3. Me pregunto cuántos traumas habrá recibido Alberto. Porque el único patrimonio real de los nicaragüenses es el trauma. Los traumas de nuestros padres, nuestros abuelos; traumas pasados de generación en generación, como un estreno de veinticuatro que siempre estira o los jeans de The Sisterhood of Traveling Pants. Pero nuestro trauma (que etimológicamente no es otra cosa que  una lesión, una herida) jamás sana. Al contrario, evoluciona. Para Alberto no es distinto: su novela funciona como un checklist de todos los traumas históricos que nuestros padres nos han  heredado. Muerte. Abuso. Abandono. Y no, no voy a terminar el tercer apunte con un llamado a la empatía, ni pidiendo que obviemos los errores del pasado (te hablo a vos, MRS). Reconozcamos primero que estamos enfermos y quizá entonces podamos empezar tratamiento.   

4. Por mucho que la novela insista en hacernos creer que esta historia es fruto del desorden, sería tonto no reconocer que estamos ante dos monstruos bien ordenados, planificados con lujo de detalle.

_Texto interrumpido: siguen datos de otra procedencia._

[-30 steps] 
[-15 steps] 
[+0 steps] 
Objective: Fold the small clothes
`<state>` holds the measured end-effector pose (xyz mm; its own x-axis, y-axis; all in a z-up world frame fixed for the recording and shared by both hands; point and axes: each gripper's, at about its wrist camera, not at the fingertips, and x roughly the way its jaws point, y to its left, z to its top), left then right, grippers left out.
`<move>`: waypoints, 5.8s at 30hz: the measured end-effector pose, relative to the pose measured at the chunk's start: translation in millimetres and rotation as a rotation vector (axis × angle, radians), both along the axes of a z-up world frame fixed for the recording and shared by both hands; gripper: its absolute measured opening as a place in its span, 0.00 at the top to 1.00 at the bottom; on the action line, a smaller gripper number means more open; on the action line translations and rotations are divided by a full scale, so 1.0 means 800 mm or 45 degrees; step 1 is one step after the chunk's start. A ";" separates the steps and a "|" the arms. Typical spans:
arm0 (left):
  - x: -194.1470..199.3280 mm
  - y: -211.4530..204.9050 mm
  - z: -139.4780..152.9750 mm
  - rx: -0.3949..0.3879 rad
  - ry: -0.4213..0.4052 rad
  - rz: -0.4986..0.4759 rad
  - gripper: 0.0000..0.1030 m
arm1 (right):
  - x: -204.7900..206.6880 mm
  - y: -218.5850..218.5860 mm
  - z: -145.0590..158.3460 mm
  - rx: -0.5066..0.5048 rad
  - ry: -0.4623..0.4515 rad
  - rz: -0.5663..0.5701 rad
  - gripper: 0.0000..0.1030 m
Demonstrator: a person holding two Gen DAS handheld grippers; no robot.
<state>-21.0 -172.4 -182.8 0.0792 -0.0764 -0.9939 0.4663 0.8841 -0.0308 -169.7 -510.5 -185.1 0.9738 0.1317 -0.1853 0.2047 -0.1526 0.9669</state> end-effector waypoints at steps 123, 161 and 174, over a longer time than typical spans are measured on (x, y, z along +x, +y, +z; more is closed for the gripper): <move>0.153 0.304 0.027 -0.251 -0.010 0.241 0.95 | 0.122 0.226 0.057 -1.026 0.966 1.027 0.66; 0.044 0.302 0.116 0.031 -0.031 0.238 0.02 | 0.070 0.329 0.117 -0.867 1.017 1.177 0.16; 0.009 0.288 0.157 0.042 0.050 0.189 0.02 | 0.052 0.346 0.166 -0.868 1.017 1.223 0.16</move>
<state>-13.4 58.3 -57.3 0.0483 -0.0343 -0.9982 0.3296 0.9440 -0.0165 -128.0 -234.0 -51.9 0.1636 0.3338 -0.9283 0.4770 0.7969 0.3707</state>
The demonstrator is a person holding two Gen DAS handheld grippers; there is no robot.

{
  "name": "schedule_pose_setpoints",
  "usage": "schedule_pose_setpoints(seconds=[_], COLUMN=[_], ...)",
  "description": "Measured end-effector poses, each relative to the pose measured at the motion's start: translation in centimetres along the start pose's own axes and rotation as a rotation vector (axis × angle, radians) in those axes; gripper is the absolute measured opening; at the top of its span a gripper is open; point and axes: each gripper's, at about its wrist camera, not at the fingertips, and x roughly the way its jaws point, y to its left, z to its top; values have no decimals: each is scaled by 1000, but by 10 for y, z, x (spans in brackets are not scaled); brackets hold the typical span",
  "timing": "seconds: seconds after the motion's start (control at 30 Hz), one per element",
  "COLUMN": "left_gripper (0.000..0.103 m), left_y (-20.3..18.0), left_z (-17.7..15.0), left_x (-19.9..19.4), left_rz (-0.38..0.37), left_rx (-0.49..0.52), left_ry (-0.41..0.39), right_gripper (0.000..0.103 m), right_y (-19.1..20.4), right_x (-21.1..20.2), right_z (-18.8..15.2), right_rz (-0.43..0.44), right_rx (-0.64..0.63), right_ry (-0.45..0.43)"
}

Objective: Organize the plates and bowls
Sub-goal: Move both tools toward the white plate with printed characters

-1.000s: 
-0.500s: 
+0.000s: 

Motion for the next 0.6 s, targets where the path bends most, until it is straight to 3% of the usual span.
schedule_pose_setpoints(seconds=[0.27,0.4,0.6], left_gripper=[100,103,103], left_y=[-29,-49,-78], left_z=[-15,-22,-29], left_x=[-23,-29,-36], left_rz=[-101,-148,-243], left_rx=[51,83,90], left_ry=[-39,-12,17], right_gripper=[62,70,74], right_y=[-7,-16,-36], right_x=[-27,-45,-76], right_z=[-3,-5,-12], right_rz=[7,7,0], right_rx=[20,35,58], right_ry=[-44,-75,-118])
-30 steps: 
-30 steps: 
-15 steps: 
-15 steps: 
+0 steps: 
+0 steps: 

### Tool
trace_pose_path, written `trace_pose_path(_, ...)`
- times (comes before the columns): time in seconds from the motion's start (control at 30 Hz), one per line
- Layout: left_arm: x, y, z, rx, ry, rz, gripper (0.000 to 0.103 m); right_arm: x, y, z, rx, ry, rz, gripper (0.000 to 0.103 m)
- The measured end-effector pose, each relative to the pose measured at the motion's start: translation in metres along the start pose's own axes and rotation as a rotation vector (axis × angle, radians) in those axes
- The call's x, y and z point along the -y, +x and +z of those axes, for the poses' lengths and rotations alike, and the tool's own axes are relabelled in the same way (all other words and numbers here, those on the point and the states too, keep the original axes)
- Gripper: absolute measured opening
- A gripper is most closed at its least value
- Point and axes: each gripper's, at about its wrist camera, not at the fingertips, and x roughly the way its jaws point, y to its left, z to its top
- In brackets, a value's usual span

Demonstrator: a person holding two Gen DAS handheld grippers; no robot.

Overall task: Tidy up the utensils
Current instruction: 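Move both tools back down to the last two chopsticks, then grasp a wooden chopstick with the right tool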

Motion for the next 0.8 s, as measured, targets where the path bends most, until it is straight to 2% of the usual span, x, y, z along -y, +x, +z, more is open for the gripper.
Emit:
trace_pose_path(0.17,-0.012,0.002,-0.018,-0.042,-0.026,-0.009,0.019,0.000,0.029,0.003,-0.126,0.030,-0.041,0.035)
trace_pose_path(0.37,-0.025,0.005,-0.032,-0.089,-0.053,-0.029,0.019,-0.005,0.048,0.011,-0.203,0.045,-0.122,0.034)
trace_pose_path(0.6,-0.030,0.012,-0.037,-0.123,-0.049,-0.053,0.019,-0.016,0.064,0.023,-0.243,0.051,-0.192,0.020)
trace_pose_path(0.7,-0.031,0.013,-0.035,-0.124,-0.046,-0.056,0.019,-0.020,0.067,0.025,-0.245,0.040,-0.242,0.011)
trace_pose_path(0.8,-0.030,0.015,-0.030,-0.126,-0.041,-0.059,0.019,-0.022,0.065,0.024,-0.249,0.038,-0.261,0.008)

En esta diégesis habita una dupla grotesca: Madre e Hijo. La Madre azogada por los vapores de la locura, y el Hijo asediado por los secretos y la culpa. Si ninguno de los dos ha sido el encargado de su derrotero, ¿a cuál vale la pena temerle?

5. Al igual que K en Blade Runner 2049, Alberto avanza al lado del relato de su familia con maestría, aprovechando la perpendicularidad de su propia historia. Ya sea yendo del duelo a la nostalgia, o de la condena a la expiación, “El monstruo de mi madre” funciona como un puente, levantado por Alberto y su intento de comprender a su madre, una mujer no muy diferente al resto de nuestros madres; madres que al igual que sus madres fueron amamantadas por el trauma y que hicieron lo mejor que pudieron en un país que de entrada las cataloga de enemigas. ¿Vamos después a fingir sorpresa cuando este monstruo que hemos creado, en lugar de amenazarnos con garras y colmillos, nos llama con paciencia y suavidad a su regazo?    

6. Dice Susan Sontag en “Ante el dolor de los demás” que visitar una galería de arte para mirar fotos de guerra representa un horroroso acto de explotación. Algo muy parecido se ha conseguido con esta novela. Lejos de sanar las heridas de la memoria, o humanizar el retrato de su madre, el lector es invitado (por quién si más si no Alberto) a un laberinto de espejos donde cada pared revela una amenaza peor: los monstruos no son reales. Me pregunto cómo, aun sabiendo esto, Alberto decide perderse con gusto por sus esquinas. Me pregunto si siente miedo, pero inmediatamente me respondo que no, sería tonto. Su monstruo lo acompaña. Ambos sonríen.   

7. ¿Cuándo el libro de ilustraciones, man?